What to produce: In the data that follows, find each line containing "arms" and copy it.

Data block:

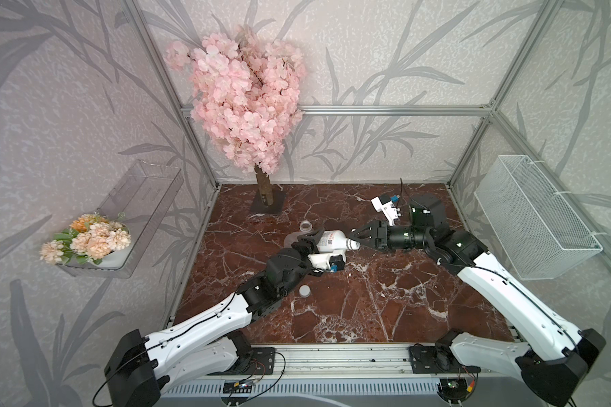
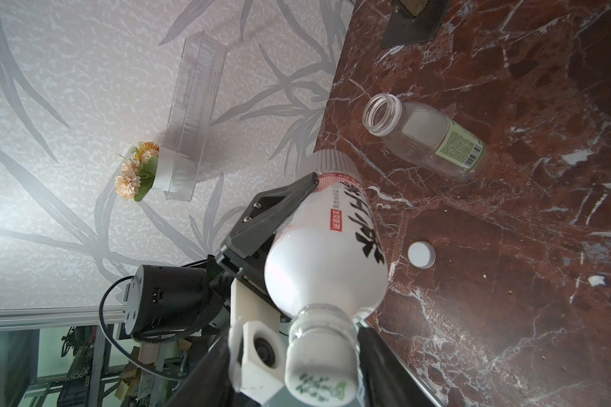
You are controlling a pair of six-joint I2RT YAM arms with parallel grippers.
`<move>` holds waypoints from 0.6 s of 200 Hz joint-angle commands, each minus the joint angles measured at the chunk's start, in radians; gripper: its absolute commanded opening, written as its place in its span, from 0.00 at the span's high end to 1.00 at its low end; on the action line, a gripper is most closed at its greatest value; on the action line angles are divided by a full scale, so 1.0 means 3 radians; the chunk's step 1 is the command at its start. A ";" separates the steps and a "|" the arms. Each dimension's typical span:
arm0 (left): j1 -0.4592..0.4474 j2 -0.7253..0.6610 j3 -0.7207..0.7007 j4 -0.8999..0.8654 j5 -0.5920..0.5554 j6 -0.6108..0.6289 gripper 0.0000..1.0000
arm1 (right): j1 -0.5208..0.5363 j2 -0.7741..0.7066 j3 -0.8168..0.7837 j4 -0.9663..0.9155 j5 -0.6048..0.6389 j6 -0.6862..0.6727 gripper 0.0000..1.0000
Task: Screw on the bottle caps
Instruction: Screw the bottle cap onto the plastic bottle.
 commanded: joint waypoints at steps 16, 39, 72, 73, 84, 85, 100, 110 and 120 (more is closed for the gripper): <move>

Expected answer:
You are controlling a pair of six-joint I2RT YAM arms with parallel grippers.
`<move>` holds waypoints from 0.6 s of 200 Hz joint-angle commands, each minus the joint angles measured at the chunk's start, in radians; gripper: its absolute commanded opening, written as its place in its span, from 0.00 at the span's high end to 1.00 at its low end; on the action line, a gripper is most closed at its greatest value; on the action line angles are divided by a full scale, so 1.0 means 3 radians; the chunk's step 1 is the command at its start. A ";" separates the steps and a "|" the arms. Each dimension's typical span:

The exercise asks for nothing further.